L’université catholique du Sacré Cœur attend avec une vive gratitude et reconnaissance la désormais imminente canonisation de la bienheureuse Mère Teresa de Calcutta, prévue pour le 5 septembre prochain Place Saint Pierre. Mère Teresa a été la première « laurea honoris causa » de la Faculté de médecine et chirurgie de cette université. Cette reconnaissance insigne lui fut remise en 1981 par le vénérable professeur Giuseppe Lazzati, qui en était le recteur magnifique.
Est-il prévu quelque événement particulier à l’Université catholique à l’occasion de sa canonisation ?

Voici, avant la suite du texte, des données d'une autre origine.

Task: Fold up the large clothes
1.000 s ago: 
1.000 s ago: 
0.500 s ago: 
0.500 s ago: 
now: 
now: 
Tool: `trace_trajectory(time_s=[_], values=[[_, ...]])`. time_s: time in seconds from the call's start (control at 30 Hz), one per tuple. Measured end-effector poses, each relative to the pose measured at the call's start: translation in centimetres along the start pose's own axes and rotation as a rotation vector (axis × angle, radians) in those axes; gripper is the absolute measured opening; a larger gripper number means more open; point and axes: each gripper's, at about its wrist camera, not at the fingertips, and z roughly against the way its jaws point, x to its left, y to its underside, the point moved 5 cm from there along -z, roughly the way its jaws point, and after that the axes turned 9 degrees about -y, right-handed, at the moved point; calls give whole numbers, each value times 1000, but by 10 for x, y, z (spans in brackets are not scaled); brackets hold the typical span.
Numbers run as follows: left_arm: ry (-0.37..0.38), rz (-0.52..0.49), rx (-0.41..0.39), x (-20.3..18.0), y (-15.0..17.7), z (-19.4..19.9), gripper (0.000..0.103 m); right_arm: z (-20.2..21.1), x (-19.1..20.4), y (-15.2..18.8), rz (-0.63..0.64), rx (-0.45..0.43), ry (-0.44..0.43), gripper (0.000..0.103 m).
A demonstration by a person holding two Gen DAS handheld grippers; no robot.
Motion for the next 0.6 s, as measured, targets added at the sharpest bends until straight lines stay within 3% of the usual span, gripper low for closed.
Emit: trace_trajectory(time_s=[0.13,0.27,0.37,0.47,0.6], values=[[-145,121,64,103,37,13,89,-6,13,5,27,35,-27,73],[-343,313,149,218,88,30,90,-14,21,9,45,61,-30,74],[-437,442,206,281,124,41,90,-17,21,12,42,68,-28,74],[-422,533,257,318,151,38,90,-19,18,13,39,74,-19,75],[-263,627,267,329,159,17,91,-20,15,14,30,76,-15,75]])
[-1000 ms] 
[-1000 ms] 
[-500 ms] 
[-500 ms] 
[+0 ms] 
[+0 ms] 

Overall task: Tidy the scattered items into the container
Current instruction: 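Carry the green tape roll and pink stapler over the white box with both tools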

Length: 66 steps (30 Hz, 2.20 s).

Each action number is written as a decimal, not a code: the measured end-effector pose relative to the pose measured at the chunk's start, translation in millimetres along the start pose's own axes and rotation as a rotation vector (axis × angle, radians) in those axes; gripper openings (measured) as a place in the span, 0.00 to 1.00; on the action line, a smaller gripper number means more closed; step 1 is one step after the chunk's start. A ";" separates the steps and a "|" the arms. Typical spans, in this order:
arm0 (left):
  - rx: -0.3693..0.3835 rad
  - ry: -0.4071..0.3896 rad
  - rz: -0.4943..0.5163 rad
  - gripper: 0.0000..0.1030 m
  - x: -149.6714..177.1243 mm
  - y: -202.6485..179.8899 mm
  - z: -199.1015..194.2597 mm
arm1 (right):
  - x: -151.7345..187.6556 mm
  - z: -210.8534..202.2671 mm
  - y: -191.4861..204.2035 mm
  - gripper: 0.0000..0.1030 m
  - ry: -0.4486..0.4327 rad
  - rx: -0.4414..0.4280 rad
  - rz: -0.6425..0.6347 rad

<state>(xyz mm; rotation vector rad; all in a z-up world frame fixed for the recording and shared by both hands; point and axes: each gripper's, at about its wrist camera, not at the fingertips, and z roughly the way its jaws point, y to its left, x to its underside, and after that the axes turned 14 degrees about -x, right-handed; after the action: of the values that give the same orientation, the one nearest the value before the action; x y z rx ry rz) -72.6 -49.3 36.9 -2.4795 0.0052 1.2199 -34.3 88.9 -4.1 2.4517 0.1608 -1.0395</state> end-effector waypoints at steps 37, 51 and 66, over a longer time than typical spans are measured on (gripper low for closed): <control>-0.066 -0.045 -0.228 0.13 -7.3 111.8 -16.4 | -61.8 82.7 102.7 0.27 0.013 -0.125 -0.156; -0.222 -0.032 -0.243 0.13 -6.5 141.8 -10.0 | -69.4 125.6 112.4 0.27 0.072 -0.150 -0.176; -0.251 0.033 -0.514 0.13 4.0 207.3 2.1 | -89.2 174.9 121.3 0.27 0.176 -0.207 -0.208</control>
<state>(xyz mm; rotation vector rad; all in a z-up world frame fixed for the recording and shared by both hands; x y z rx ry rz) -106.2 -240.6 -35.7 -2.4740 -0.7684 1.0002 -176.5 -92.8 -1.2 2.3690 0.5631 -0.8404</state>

Dans l’année de la canonisation de notre première lauréate « Honoris causa », nous avons pensé offrir aux jeunes médecins de la Faculté de médecine et chirurgie une rencontre de réflexion spécifique consacrée à la figure et à l’œuvre de Mère Teresa.
La rencontre, prévue pour le 5 décembre prochain, sera présidée par le cardinal Angelo Comastri dans la Salle Brasca de l’hôpital Gemelli. Tout diplôme honoris causa est remis en tenant compte des affinités et de toutes façons d’un lien substantiel entre la vie de la personne qui le reçoit et la discipline par laquelle le diplôme est conféré.
Le lien entre la médecine et la vie de Mère Teresa est intéressant. Je dirais que cette réalité aussi nous introduit bien dans le mystère qui a enveloppé la vie de la Mère, un mystère qui nous rappelle que, pour être guéri, l’homme a besoin d’une vision intégrale de son être.
Mère Teresa peut être considérée à plein titre comme un « médecin » parce qu’elle a admirablement offert une interprétation métaphysique de l’humanum où l’élément essentiel est la relation.